YOUR INSTRUCTIONS:
Each line below with the string "plastic" should be copied.
===== INPUT FOR THIS TASK
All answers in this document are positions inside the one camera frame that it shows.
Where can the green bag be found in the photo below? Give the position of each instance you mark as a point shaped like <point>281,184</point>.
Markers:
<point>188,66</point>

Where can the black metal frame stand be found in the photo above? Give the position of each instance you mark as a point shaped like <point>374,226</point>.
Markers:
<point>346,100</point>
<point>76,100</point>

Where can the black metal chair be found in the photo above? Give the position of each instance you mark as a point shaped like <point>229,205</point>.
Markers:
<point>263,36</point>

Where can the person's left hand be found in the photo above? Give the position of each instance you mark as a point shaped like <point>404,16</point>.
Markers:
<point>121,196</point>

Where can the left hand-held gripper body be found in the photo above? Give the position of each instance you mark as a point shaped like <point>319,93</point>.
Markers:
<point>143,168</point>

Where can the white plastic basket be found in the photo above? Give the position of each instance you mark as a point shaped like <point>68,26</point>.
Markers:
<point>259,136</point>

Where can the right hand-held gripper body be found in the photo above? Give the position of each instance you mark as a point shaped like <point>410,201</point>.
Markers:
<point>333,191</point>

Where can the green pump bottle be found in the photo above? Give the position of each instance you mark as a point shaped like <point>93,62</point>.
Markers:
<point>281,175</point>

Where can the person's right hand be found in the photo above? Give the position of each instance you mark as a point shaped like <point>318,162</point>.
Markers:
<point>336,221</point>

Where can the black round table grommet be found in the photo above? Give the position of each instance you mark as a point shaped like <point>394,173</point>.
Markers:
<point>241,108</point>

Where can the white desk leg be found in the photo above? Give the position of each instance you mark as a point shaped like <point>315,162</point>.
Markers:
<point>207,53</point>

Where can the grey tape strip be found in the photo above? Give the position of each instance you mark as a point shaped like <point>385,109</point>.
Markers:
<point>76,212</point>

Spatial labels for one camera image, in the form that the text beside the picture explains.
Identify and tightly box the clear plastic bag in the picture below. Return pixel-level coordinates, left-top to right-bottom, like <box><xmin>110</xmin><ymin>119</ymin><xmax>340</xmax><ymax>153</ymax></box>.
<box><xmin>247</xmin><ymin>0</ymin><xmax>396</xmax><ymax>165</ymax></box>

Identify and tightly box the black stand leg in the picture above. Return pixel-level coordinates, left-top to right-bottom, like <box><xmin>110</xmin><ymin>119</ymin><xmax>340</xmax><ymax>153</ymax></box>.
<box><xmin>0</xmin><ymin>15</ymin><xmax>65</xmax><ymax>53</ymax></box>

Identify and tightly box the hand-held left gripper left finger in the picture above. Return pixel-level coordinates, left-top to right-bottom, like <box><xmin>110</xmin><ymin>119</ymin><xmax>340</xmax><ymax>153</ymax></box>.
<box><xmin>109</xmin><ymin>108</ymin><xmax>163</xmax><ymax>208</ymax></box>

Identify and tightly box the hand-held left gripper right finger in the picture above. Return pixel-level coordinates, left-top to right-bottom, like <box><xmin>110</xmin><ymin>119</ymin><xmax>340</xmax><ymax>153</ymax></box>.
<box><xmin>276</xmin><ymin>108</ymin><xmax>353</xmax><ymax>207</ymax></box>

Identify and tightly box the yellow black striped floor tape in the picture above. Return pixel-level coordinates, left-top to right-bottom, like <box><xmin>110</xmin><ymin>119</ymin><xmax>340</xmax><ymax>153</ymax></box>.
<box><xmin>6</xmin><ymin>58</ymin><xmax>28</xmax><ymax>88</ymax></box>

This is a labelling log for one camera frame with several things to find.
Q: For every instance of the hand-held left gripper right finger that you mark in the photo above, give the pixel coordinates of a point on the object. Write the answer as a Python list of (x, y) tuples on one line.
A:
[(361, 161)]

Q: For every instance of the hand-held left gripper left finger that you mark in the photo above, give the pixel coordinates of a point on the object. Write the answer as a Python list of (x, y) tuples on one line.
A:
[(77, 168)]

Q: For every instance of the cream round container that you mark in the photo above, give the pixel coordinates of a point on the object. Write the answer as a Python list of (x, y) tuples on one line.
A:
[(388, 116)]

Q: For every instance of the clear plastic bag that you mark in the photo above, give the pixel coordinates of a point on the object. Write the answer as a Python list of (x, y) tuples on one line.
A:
==========
EXPECTED ANSWER:
Where can the white plastic basket be found in the photo above? Give the position of each instance you mark as a point shaped like <point>68,26</point>.
Identify and tightly box the clear plastic bag in the picture below. Return pixel-level coordinates, left-top to right-bottom, like <box><xmin>110</xmin><ymin>119</ymin><xmax>340</xmax><ymax>153</ymax></box>.
Q: For every instance of the clear plastic bag that you mark in the photo above, give the pixel coordinates of a point on the object. Write the answer as a Python list of (x, y) tuples on one line.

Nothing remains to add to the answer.